Stored dataset items

::::::::

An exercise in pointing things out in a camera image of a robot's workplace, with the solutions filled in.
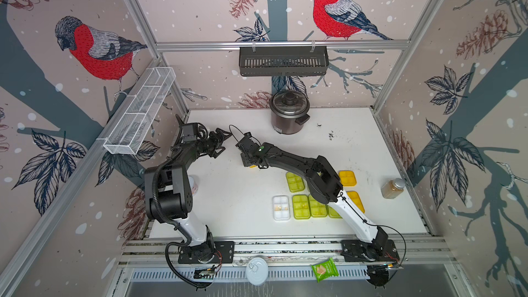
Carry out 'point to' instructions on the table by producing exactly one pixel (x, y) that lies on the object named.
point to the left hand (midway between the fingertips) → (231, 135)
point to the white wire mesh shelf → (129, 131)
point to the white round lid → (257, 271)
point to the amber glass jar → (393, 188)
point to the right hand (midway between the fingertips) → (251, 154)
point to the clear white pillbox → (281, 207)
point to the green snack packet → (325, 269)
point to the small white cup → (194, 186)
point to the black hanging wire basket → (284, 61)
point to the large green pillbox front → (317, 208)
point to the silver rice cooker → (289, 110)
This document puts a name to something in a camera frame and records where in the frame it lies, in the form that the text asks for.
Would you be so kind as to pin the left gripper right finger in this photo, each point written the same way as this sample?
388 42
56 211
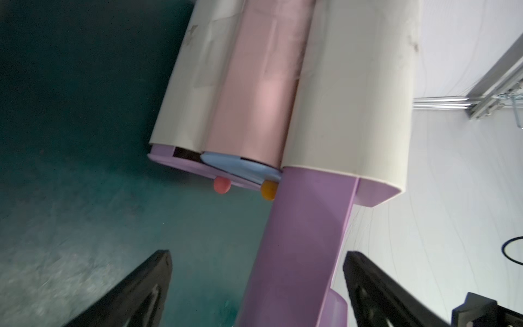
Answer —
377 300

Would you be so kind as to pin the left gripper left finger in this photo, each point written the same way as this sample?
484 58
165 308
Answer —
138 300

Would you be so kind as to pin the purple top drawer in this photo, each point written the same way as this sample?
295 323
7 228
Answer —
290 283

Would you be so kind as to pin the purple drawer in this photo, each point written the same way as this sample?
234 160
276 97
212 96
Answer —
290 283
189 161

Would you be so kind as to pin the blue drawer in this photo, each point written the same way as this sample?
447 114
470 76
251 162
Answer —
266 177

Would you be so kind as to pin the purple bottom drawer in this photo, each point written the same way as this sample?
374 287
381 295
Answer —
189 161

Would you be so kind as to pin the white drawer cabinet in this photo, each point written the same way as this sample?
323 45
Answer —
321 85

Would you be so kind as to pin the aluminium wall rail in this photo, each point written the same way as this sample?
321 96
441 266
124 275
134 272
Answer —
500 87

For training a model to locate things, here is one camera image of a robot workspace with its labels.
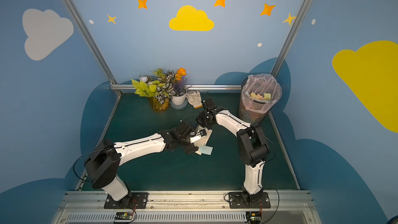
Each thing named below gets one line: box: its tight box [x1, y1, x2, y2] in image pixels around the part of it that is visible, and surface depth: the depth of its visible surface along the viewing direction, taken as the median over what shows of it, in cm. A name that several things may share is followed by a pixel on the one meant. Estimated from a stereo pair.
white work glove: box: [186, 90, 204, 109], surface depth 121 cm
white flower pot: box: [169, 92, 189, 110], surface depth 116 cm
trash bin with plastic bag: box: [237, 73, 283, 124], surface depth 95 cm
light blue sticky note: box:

::::::::

Read the entries above, then pull out the lines that include "blue".

Would you be so kind as to pin the blue drawer in this photo, each point written the same way as this sample?
light blue sticky note: box:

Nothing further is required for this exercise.